• **TASK DETAILS**: The data that follows is to be copied exactly, with each image removed.

• **THE DATA**:
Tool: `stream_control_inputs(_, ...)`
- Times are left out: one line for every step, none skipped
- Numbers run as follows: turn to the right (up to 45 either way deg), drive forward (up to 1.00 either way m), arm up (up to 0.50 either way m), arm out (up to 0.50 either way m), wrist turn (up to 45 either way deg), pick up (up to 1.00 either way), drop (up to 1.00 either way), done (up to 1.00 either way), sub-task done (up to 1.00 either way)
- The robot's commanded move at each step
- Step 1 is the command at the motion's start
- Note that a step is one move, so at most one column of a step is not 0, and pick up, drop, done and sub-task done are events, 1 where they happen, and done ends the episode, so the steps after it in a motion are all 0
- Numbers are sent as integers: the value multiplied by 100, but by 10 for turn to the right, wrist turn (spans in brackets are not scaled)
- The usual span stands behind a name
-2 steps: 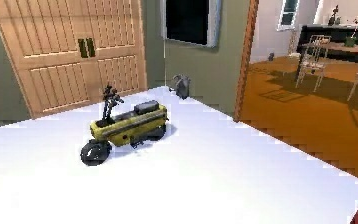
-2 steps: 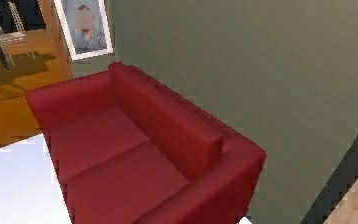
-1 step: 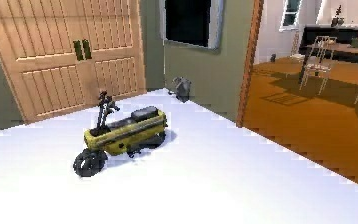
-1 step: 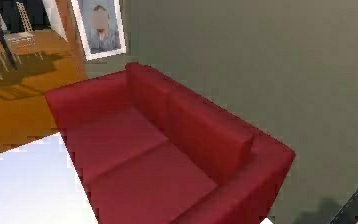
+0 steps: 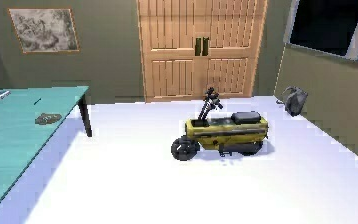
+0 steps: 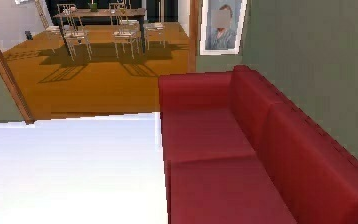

• **COMPLETED EXERCISE**:
Tool: `stream_control_inputs(_, ...)`
- Times are left out: one line for every step, none skipped
- Numbers run as follows: turn to the right (up to 45 either way deg), drive forward (up to 1.00 either way m), arm up (up to 0.50 either way m), arm out (up to 0.50 either way m), wrist turn (up to 45 either way deg), pick up (up to 1.00 either way), drop (up to 1.00 either way), done (up to 1.00 either way), sub-task done (up to 1.00 either way)
- The robot's commanded move at each step
- Step 1 is the command at the motion's start
- Note that a step is one move, so at most one column of a step is not 0, and pick up, drop, done and sub-task done are events, 1 where they happen, and done ends the episode, so the steps after it in a motion are all 0
- Numbers are sent as integers: the value multiplied by 100, but by 10 for turn to the right, wrist turn (spans in brackets are not scaled)
- The usual span stands behind a name
-2 steps: 
-2 steps: 
-1 step: 
-1 step: 
+0 steps: 
+0 steps: 

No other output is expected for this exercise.